Items listed in a dataset
========================================

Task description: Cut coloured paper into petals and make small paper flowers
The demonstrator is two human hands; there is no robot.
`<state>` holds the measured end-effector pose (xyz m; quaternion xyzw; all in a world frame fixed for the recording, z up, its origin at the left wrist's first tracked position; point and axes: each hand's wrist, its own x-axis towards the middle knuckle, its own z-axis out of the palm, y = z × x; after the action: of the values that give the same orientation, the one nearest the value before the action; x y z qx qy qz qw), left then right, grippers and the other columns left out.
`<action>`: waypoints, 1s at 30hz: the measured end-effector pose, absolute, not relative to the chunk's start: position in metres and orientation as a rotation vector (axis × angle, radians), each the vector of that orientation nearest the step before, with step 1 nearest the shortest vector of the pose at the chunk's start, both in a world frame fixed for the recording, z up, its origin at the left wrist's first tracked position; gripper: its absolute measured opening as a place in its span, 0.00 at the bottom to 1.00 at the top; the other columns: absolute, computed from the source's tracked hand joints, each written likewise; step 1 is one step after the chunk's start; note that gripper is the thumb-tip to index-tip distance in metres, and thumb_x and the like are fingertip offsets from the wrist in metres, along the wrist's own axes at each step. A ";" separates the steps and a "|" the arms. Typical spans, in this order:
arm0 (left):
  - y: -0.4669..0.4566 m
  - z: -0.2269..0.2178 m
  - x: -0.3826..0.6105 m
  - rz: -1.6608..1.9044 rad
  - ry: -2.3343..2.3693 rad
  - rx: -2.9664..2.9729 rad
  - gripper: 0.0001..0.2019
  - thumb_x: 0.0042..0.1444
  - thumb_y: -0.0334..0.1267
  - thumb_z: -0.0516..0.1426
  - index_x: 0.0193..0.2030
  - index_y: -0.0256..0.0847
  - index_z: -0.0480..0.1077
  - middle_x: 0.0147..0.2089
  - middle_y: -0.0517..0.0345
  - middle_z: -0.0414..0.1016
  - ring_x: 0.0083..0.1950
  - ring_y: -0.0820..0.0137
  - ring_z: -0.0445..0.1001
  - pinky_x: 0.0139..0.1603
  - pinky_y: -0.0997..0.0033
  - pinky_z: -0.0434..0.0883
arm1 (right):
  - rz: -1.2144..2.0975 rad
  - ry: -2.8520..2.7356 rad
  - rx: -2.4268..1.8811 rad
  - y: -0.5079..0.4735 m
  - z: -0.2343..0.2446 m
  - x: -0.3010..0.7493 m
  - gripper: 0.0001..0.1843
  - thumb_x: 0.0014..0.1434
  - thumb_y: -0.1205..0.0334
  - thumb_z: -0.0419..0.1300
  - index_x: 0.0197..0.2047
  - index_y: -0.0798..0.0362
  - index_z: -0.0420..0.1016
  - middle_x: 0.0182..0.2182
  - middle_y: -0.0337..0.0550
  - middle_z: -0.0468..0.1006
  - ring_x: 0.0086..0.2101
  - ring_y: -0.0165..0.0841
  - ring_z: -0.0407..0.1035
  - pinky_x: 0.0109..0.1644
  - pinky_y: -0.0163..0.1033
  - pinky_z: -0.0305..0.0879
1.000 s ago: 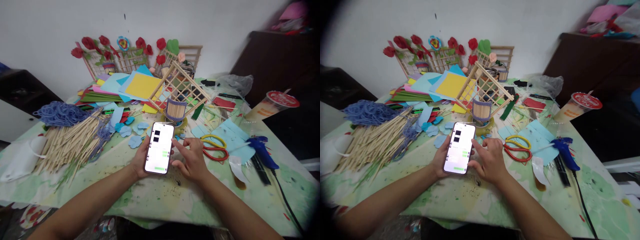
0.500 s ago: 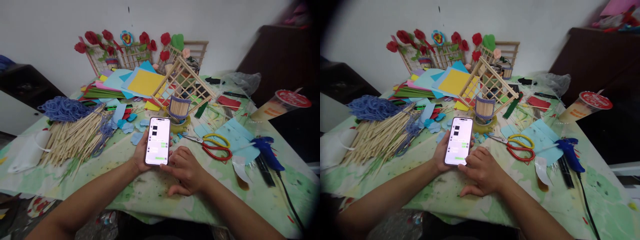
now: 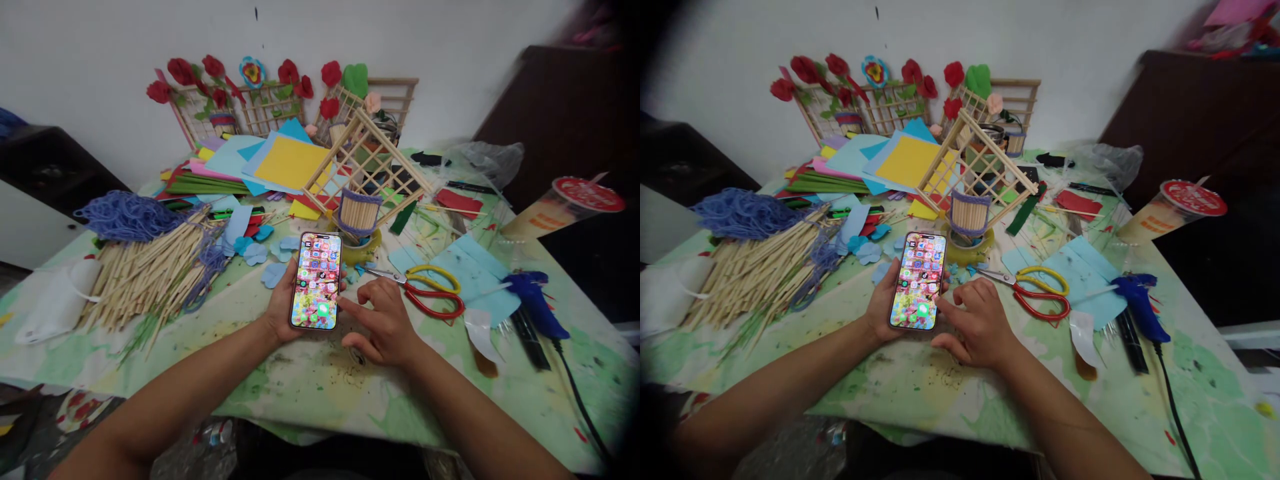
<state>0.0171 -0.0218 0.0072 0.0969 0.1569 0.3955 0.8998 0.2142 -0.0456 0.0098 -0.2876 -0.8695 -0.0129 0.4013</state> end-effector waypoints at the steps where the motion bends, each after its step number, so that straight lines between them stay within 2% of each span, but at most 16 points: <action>1: -0.022 0.007 0.017 0.825 0.319 0.206 0.35 0.59 0.59 0.42 0.61 0.33 0.60 0.50 0.40 0.74 0.44 0.58 0.76 0.43 0.58 0.72 | -0.037 -2.197 -0.728 -0.046 0.010 0.214 0.25 0.62 0.44 0.46 0.51 0.52 0.70 0.31 0.43 0.62 0.34 0.37 0.58 0.40 0.46 0.54; 6: -0.021 0.010 0.019 0.874 0.312 0.224 0.33 0.60 0.58 0.41 0.61 0.32 0.61 0.50 0.40 0.74 0.45 0.60 0.76 0.43 0.60 0.72 | -0.038 -2.201 -0.725 -0.047 0.009 0.213 0.25 0.62 0.44 0.46 0.50 0.52 0.70 0.31 0.43 0.63 0.34 0.37 0.58 0.39 0.46 0.53; 19: -0.023 0.011 0.021 0.910 0.366 0.241 0.32 0.61 0.57 0.41 0.61 0.34 0.61 0.49 0.42 0.74 0.45 0.59 0.75 0.46 0.57 0.71 | -0.016 -2.255 -0.737 -0.049 0.011 0.210 0.25 0.61 0.44 0.48 0.44 0.56 0.73 0.32 0.45 0.63 0.34 0.38 0.58 0.40 0.46 0.53; 25: -0.024 0.012 0.022 0.883 0.366 0.250 0.34 0.59 0.58 0.43 0.60 0.30 0.61 0.49 0.39 0.74 0.47 0.57 0.74 0.49 0.56 0.69 | 0.055 -2.376 -0.683 -0.053 0.005 0.202 0.30 0.60 0.42 0.49 0.54 0.56 0.68 0.36 0.48 0.65 0.40 0.41 0.58 0.46 0.50 0.54; 30: -0.025 0.011 0.021 0.854 0.358 0.270 0.35 0.59 0.59 0.42 0.60 0.29 0.61 0.48 0.39 0.74 0.48 0.55 0.74 0.50 0.56 0.68 | 0.031 -2.409 -0.677 -0.056 0.004 0.196 0.31 0.59 0.40 0.47 0.56 0.54 0.67 0.38 0.47 0.65 0.41 0.40 0.58 0.48 0.49 0.53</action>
<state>0.0213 -0.0245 0.0113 0.1296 0.1722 0.4107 0.8859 0.1959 -0.0563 0.0044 -0.2569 -0.9140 0.0119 0.3139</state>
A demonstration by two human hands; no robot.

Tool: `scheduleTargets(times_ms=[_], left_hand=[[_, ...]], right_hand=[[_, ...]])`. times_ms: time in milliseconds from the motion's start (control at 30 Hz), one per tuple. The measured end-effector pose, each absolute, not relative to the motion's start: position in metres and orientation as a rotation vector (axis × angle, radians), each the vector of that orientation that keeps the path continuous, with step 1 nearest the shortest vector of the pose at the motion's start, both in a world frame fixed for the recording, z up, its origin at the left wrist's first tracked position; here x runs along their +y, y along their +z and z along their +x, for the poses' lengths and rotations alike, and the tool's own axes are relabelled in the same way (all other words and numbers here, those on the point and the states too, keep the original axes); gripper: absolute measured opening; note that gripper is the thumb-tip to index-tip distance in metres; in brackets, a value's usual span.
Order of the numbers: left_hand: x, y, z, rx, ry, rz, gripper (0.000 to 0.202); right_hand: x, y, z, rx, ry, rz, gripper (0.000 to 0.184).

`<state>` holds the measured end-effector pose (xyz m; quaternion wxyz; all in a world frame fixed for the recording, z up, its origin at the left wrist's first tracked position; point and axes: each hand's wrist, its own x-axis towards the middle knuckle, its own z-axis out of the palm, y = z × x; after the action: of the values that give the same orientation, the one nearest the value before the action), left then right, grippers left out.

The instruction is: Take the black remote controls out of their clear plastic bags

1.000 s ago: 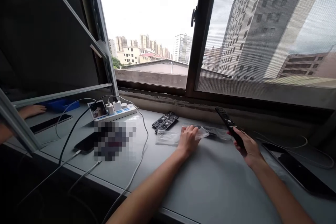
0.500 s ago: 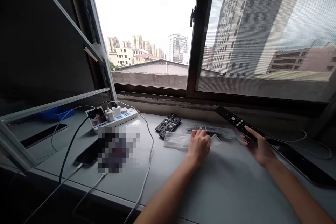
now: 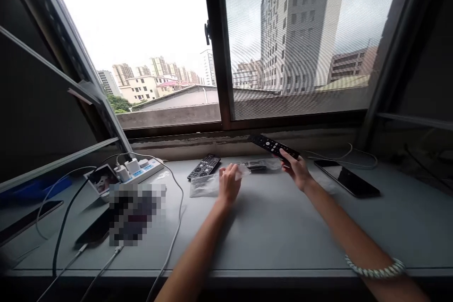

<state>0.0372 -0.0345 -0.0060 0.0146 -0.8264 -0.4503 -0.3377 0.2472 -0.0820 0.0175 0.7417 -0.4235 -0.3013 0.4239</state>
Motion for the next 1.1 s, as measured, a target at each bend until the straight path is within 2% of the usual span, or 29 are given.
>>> scheduleTargets(times_ms=[67, 333, 867, 1100], left_hand=[[-0.035, -0.005, 0.036, -1.413, -1.073, -2.553, 0.013], [-0.038, -0.005, 0.032, -1.47, -1.053, -2.544, 0.026], [-0.037, -0.013, 0.035, -1.449, -0.962, -2.604, 0.025], [-0.039, -0.01, 0.036, -1.384, -0.983, -2.644, 0.026]], right_hand=[[-0.082, 0.019, 0.246, -0.676, 0.914, -0.908, 0.037], [-0.079, 0.016, 0.248, -0.706, 0.891, -0.868, 0.058], [-0.085, 0.024, 0.246, -0.521, 0.732, -1.031, 0.026], [-0.088, 0.028, 0.249, -0.426, 0.698, -1.093, 0.025]])
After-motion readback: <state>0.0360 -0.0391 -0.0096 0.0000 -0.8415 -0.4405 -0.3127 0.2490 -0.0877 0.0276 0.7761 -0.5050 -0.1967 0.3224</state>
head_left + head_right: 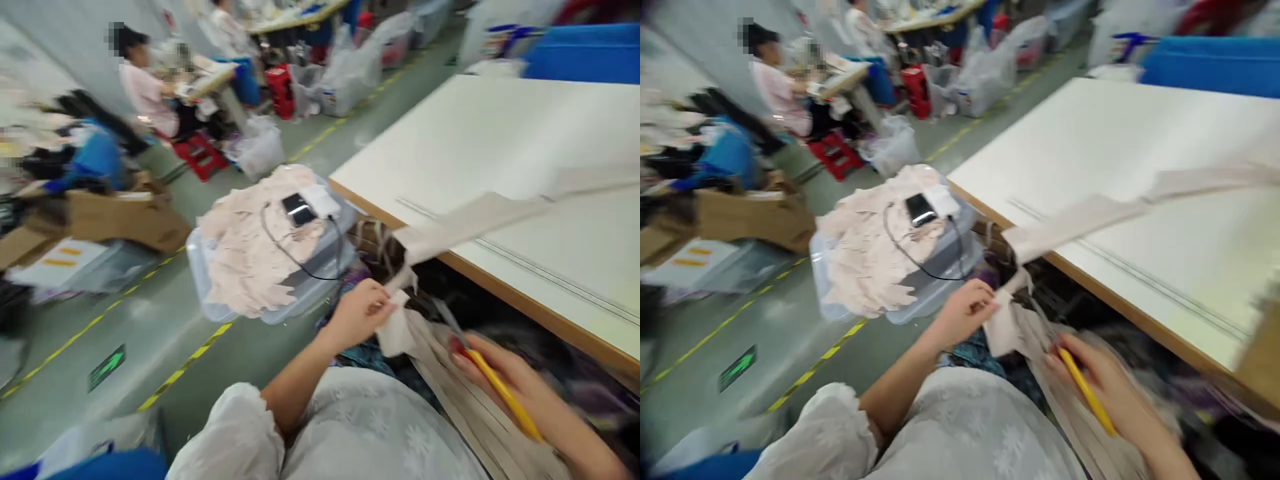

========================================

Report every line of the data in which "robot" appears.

The demonstrator is two human hands; there is no robot.
A demonstration by two human hands; no robot.

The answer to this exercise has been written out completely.